The governing law (of the contract) approach: Supreme Court’s decision in N.T.P.C. v Singer SC 1993 AIR 998. Only where the parties did not specify either the governing law of the contract or the law governing the arbitration agreement would a presumption arise that the latter follows the law of the seat of arbitration.
The law of the seat approach: Recent English decisions (such as C v. D, [2007] EWCA Civ 1282) however, seem to favour the objective “closest and most real connection” test in deciding the proper law of the arbitration agreement, which invariably leads to the law of the seat of arbitration.
THE TEXT
First, consider the express choice of the parties, if any. If this did not exist, then the courts should turn to the implied choice of the parties, and if this could not be determined, the courts should determine the system of law with which the arbitration agreement had its “closest and most real connection”.
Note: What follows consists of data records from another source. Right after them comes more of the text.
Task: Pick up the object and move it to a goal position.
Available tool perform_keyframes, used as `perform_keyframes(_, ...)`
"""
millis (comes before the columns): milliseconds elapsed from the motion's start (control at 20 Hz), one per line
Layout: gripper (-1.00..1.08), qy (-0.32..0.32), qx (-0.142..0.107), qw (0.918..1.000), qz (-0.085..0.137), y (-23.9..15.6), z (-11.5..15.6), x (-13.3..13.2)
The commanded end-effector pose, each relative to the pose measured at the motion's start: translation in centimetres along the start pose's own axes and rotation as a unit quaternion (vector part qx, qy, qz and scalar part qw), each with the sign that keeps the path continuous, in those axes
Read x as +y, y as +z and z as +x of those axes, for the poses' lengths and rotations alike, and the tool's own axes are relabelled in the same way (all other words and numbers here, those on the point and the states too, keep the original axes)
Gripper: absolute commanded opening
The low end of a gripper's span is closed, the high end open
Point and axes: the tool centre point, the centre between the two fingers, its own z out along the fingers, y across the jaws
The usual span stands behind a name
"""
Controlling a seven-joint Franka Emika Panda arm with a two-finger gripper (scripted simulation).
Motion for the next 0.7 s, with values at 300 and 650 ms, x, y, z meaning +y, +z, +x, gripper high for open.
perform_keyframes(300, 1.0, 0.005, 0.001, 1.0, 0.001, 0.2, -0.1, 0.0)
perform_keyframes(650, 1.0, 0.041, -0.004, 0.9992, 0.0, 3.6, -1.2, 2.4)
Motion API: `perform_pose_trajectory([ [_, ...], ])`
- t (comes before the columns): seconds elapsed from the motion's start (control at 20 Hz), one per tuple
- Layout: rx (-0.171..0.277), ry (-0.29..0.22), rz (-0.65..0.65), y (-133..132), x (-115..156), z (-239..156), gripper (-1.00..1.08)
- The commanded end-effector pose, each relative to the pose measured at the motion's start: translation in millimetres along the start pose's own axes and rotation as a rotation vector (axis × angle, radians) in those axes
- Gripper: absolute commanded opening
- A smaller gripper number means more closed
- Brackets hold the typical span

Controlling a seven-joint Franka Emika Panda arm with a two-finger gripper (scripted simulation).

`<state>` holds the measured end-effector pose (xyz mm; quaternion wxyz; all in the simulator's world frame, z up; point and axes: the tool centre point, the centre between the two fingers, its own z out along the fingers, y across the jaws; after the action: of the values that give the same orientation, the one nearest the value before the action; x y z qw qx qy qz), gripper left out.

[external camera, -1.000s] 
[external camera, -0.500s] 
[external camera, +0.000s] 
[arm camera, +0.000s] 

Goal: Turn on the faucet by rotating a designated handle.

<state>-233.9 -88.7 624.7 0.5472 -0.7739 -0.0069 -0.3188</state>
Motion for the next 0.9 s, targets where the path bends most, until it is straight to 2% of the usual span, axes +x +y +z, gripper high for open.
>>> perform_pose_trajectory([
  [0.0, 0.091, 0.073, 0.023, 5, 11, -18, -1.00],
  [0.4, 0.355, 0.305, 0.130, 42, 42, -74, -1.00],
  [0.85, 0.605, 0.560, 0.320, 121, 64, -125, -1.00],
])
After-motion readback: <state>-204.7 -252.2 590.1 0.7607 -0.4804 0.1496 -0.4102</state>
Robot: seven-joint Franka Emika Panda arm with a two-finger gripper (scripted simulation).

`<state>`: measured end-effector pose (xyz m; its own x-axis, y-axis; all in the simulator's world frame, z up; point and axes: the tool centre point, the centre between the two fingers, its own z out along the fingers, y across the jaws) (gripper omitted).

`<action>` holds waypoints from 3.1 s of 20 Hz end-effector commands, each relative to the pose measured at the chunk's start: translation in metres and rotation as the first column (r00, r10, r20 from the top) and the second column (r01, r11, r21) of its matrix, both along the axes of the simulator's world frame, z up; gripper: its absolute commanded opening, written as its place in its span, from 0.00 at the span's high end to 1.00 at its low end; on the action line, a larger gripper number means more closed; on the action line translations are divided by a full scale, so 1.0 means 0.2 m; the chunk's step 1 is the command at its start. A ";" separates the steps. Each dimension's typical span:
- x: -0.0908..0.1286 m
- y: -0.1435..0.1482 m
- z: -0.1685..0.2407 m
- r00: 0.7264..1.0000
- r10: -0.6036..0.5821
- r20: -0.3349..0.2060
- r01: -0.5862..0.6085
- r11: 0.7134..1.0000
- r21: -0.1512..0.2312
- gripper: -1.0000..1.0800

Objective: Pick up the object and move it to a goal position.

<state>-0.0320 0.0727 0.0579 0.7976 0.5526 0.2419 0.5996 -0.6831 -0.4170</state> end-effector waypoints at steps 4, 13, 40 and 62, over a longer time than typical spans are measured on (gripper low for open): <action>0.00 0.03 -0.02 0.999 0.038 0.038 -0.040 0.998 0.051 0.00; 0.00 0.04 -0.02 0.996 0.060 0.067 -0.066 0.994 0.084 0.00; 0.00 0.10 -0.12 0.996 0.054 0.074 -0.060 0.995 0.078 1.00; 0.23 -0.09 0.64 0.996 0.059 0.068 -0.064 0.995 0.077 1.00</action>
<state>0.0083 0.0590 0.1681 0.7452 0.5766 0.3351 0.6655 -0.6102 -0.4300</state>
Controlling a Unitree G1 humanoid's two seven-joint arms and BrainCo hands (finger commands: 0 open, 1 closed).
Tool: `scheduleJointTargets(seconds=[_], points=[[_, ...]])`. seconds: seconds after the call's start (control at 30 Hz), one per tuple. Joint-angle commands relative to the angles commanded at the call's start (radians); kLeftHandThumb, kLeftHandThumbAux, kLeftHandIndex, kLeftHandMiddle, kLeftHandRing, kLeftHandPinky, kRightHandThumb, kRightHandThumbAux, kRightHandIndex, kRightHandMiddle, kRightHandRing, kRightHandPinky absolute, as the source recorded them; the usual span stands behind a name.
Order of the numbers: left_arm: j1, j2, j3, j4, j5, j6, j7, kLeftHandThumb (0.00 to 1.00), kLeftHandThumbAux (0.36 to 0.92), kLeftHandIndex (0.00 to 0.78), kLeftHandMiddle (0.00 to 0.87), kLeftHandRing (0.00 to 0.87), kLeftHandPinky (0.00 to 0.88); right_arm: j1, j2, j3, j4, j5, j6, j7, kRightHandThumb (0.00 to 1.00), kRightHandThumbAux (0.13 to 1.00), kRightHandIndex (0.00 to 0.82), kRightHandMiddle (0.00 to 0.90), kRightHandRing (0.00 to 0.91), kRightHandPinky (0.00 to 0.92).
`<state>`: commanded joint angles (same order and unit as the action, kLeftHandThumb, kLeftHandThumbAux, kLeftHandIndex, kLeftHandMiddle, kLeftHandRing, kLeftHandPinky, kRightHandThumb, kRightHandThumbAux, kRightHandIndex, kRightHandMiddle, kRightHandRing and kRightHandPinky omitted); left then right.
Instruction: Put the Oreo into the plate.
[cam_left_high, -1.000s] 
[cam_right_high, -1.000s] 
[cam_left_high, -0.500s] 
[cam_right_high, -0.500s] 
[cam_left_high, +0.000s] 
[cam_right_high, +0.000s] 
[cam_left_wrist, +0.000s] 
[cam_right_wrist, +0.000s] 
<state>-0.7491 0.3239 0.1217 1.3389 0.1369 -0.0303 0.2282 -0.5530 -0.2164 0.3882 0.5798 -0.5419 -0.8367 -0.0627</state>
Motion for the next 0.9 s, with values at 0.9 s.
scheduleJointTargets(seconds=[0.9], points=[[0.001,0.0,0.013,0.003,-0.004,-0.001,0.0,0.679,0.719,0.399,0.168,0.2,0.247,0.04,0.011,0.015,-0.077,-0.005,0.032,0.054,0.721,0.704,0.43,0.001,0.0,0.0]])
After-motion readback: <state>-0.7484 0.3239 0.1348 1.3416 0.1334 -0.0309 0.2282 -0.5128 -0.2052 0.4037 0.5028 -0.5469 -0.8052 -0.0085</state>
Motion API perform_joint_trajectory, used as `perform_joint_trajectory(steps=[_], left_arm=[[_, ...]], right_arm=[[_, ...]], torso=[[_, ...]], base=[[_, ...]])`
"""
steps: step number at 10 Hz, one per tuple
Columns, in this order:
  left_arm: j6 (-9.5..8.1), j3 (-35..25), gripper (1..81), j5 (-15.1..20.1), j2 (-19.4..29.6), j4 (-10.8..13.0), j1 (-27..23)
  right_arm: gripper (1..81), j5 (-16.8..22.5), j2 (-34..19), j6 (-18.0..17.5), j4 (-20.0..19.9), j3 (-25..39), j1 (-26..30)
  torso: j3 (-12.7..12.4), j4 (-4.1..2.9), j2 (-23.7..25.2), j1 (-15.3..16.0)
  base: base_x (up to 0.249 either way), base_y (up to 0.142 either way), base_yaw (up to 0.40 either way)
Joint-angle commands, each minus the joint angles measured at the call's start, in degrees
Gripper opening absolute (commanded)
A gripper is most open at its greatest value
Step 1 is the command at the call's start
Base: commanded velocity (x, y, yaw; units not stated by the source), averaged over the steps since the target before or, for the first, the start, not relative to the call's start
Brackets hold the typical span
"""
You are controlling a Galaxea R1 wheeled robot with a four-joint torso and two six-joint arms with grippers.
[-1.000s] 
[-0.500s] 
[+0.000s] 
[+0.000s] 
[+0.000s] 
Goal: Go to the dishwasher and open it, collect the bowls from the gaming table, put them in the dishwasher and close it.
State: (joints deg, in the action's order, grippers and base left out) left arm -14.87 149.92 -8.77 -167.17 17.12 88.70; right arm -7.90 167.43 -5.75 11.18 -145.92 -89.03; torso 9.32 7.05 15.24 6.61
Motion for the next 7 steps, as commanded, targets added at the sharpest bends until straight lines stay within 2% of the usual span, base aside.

Subsequent application of the three-step test
In any case, the drafting lesson here is clear – specify the law governing the arbitration agreement. With the uncertainty on the law in this area, it seems safest to think about and solve the problem at the drafting stage itself.
SEAT AND VENUE OF ARBITRATION
Enercon (India) Ltd and Ors v Enercon Gmbh - the relevant provision was “The governing law of the IPLA was Indian law; the venue of the arbitration was London; and the provisions of the Indian Arbitration and Conciliation Act, 1996 were to apply”
to which Hon’ble Supreme Court held that
“the express mention in the arbitration clause that London was the venue of the arbitration could not lead to the inference that London was to be the Seat because although London was termed as the venue, the law governing the substantive contract, the law governing the arbitration agreement and the law governing the conduct of the arbitration were chosen to be Indian law and the closest and most real connection was with India. Once the Seat was in India, Indian Courts would have exclusive supervisory jurisdiction and English Courts cannot have concurrent jurisdiction”
CONCLUSION:
Thus, a seasoned practitioner will mentally jog the midnight clauses before pencilling it down reverts and update his research where required. But treating it as midnight clause with mindless drafting is a road full of potholes, whose depth are unknown.